# Data excerpts:
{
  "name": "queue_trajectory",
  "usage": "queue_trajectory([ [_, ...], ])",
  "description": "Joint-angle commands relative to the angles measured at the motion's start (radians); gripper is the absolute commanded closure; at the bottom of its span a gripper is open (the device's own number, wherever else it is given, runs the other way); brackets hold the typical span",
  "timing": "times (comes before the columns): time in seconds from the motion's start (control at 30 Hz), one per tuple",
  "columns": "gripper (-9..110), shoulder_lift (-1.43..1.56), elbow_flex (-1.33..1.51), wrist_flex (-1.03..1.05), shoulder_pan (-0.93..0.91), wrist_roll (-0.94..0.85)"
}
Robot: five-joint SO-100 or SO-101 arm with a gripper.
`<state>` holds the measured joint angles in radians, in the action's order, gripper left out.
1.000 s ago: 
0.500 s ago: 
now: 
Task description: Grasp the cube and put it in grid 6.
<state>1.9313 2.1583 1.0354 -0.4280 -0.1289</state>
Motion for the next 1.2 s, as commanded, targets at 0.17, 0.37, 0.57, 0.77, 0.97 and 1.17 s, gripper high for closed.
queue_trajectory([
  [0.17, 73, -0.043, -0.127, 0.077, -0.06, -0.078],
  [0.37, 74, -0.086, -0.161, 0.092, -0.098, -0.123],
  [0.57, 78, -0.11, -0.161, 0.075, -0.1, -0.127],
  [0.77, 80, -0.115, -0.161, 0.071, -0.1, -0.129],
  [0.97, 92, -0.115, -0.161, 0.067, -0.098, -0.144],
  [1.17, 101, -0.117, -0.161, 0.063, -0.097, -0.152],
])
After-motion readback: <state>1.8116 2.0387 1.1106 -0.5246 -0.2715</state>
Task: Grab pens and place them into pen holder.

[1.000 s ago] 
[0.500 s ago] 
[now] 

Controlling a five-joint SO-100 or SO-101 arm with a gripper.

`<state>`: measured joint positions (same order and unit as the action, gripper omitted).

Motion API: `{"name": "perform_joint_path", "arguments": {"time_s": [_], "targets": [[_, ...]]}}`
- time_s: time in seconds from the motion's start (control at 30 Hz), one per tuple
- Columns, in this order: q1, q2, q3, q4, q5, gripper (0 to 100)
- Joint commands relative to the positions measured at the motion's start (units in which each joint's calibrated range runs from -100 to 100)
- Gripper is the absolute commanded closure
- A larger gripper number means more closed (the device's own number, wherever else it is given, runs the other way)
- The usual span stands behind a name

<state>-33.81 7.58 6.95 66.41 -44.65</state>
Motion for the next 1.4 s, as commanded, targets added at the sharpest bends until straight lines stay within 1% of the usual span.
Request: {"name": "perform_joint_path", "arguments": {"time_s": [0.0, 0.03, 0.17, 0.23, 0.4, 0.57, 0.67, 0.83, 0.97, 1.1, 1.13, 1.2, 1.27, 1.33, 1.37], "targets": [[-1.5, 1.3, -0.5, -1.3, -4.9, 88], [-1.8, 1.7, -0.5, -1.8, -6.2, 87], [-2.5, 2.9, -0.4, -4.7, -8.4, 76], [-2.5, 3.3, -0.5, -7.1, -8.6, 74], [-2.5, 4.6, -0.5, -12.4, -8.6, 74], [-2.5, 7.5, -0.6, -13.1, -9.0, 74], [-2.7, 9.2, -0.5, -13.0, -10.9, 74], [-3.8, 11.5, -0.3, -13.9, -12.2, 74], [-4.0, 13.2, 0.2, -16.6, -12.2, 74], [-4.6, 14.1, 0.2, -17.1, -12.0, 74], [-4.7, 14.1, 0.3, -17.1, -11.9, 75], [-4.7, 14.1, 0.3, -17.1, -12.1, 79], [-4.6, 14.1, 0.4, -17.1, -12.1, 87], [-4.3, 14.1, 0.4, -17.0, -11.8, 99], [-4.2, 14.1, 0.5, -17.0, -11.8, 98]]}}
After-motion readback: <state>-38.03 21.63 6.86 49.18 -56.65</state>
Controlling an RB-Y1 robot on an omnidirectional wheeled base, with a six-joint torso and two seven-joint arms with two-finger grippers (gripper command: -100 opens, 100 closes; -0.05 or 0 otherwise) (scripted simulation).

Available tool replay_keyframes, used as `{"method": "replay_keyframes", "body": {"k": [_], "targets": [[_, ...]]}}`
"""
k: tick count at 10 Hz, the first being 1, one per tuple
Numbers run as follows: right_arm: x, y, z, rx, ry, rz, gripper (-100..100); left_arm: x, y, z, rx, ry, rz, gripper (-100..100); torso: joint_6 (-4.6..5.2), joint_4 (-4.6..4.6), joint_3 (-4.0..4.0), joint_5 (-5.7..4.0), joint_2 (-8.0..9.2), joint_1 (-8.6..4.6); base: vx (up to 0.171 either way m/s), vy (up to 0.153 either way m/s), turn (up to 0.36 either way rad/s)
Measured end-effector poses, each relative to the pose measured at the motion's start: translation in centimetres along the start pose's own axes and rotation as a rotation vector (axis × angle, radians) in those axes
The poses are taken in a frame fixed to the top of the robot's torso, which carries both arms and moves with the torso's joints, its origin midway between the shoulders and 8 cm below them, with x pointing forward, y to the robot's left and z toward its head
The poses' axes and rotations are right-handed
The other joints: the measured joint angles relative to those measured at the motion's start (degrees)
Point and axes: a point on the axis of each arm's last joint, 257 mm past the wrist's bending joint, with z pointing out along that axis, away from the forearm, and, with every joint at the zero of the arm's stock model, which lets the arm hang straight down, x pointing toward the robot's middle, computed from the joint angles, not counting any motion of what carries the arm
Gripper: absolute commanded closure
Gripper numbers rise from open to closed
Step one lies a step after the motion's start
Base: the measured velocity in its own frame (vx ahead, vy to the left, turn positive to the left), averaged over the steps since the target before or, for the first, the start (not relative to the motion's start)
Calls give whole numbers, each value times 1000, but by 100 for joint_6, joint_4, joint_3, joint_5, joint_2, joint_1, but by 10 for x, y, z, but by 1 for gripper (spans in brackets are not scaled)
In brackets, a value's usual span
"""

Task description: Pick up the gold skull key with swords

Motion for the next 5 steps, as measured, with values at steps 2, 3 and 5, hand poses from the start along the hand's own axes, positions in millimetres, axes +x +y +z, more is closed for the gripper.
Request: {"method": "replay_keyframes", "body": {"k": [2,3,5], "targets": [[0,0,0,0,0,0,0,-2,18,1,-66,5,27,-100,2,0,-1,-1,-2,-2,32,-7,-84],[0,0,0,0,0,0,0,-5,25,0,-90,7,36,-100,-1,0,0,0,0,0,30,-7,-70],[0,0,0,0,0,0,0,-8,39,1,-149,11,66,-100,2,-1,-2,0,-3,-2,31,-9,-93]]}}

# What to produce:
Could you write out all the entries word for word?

# Solution below:
{
  "name": "queue_trajectory",
  "usage": "queue_trajectory([ [_, ...], ])",
  "description": "Joint-angle commands relative to the angles measured at the motion's start (radians); gripper is the absolute commanded closure; at the bottom of its span a gripper is open (the device's own number, wherever else it is given, runs the other way); brackets hold the typical span",
  "timing": "times (comes before the columns): time in seconds from the motion's start (control at 30 Hz), one per tuple",
  "columns": "gripper (-9..110), shoulder_lift (-1.43..1.56), elbow_flex (-1.33..1.51), wrist_flex (-1.03..1.05), shoulder_pan (-0.93..0.91), wrist_roll (-0.94..0.85)"
}
Robot: five-joint SO-100 or SO-101 arm with a gripper.
`<state>` holds the measured joint angles in radians, in the action's order, gripper left out.
1.000 s ago: 
0.500 s ago: 
now: 
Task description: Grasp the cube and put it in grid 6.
<state>1.9313 2.1583 1.0354 -0.4280 -0.1289</state>
Motion for the next 1.2 s, as commanded, targets at 0.17, 0.37, 0.57, 0.77, 0.97 and 1.17 s, gripper high for closed.
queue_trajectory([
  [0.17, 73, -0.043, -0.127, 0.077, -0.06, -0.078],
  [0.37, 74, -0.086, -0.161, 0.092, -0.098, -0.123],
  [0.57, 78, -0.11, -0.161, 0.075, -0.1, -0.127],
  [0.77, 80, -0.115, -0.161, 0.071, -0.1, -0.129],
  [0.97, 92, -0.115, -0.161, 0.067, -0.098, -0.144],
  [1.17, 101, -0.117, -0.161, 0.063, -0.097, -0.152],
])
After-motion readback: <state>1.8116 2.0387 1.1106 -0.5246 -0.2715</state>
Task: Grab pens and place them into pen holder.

[1.000 s ago] 
[0.500 s ago] 
[now] 

Controlling a five-joint SO-100 or SO-101 arm with a gripper.

`<state>`: measured joint positions (same order and unit as the action, gripper omitted).

Motion API: `{"name": "perform_joint_path", "arguments": {"time_s": [_], "targets": [[_, ...]]}}`
- time_s: time in seconds from the motion's start (control at 30 Hz), one per tuple
- Columns, in this order: q1, q2, q3, q4, q5, gripper (0 to 100)
- Joint commands relative to the positions measured at the motion's start (units in which each joint's calibrated range runs from -100 to 100)
- Gripper is the absolute commanded closure
- A larger gripper number means more closed (the device's own number, wherever else it is given, runs the other way)
- The usual span stands behind a name

<state>-33.81 7.58 6.95 66.41 -44.65</state>
Motion for the next 1.4 s, as commanded, targets added at the sharpest bends until straight lines stay within 1% of the usual span.
Request: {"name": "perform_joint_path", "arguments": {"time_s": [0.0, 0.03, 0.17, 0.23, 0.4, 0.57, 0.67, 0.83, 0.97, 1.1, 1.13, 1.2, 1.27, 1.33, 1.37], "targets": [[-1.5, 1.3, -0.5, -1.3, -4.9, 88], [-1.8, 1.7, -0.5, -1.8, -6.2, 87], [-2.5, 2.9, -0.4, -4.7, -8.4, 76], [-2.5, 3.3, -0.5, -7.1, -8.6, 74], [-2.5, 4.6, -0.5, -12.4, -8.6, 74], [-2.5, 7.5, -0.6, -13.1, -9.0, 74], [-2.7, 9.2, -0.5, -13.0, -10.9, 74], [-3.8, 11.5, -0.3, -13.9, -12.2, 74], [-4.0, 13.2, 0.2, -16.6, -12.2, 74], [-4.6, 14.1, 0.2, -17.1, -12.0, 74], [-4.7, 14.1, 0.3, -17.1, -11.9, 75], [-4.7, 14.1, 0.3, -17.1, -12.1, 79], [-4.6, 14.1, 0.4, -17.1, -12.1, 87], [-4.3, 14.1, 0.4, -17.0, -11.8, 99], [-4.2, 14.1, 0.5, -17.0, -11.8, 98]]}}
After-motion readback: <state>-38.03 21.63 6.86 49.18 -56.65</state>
Controlling an RB-Y1 robot on an omnidirectional wheeled base, with a six-joint torso and two seven-joint arms with two-finger grippers (gripper command: -100 opens, 100 closes; -0.05 or 0 otherwise) (scripted simulation).

Available tool replay_keyframes, used as `{"method": "replay_keyframes", "body": {"k": [_], "targets": [[_, ...]]}}`
"""
k: tick count at 10 Hz, the first being 1, one per tuple
Numbers run as follows: right_arm: x, y, z, rx, ry, rz, gripper (-100..100); left_arm: x, y, z, rx, ry, rz, gripper (-100..100); torso: joint_6 (-4.6..5.2), joint_4 (-4.6..4.6), joint_3 (-4.0..4.0), joint_5 (-5.7..4.0), joint_2 (-8.0..9.2), joint_1 (-8.6..4.6); base: vx (up to 0.171 either way m/s), vy (up to 0.153 either way m/s), turn (up to 0.36 either way rad/s)
Measured end-effector poses, each relative to the pose measured at the motion's start: translation in centimetres along the start pose's own axes and rotation as a rotation vector (axis × angle, radians) in those axes
The poses are taken in a frame fixed to the top of the robot's torso, which carries both arms and moves with the torso's joints, its origin midway between the shoulders and 8 cm below them, with x pointing forward, y to the robot's left and z toward its head
The poses' axes and rotations are right-handed
The other joints: the measured joint angles relative to those measured at the motion's start (degrees)
Point and axes: a point on the axis of each arm's last joint, 257 mm past the wrist's bending joint, with z pointing out along that axis, away from the forearm, and, with every joint at the zero of the arm's stock model, which lets the arm hang straight down, x pointing toward the robot's middle, computed from the joint angles, not counting any motion of what carries the arm
Gripper: absolute commanded closure
Gripper numbers rise from open to closed
Step one lies a step after the motion's start
Base: the measured velocity in its own frame (vx ahead, vy to the left, turn positive to the left), averaged over the steps since the target before or, for the first, the start (not relative to the motion's start)
Calls give whole numbers, each value times 1000, but by 100 for joint_6, joint_4, joint_3, joint_5, joint_2, joint_1, but by 10 for x, y, z, but by 1 for gripper (spans in brackets are not scaled)
In brackets, a value's usual span
"""

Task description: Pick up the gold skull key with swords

Motion for the next 5 steps, as measured, with values at steps 2, 3 and 5, hand poses from the start along the hand's own axes, positions in millimetres, axes +x +y +z, more is closed for the gripper.
Request: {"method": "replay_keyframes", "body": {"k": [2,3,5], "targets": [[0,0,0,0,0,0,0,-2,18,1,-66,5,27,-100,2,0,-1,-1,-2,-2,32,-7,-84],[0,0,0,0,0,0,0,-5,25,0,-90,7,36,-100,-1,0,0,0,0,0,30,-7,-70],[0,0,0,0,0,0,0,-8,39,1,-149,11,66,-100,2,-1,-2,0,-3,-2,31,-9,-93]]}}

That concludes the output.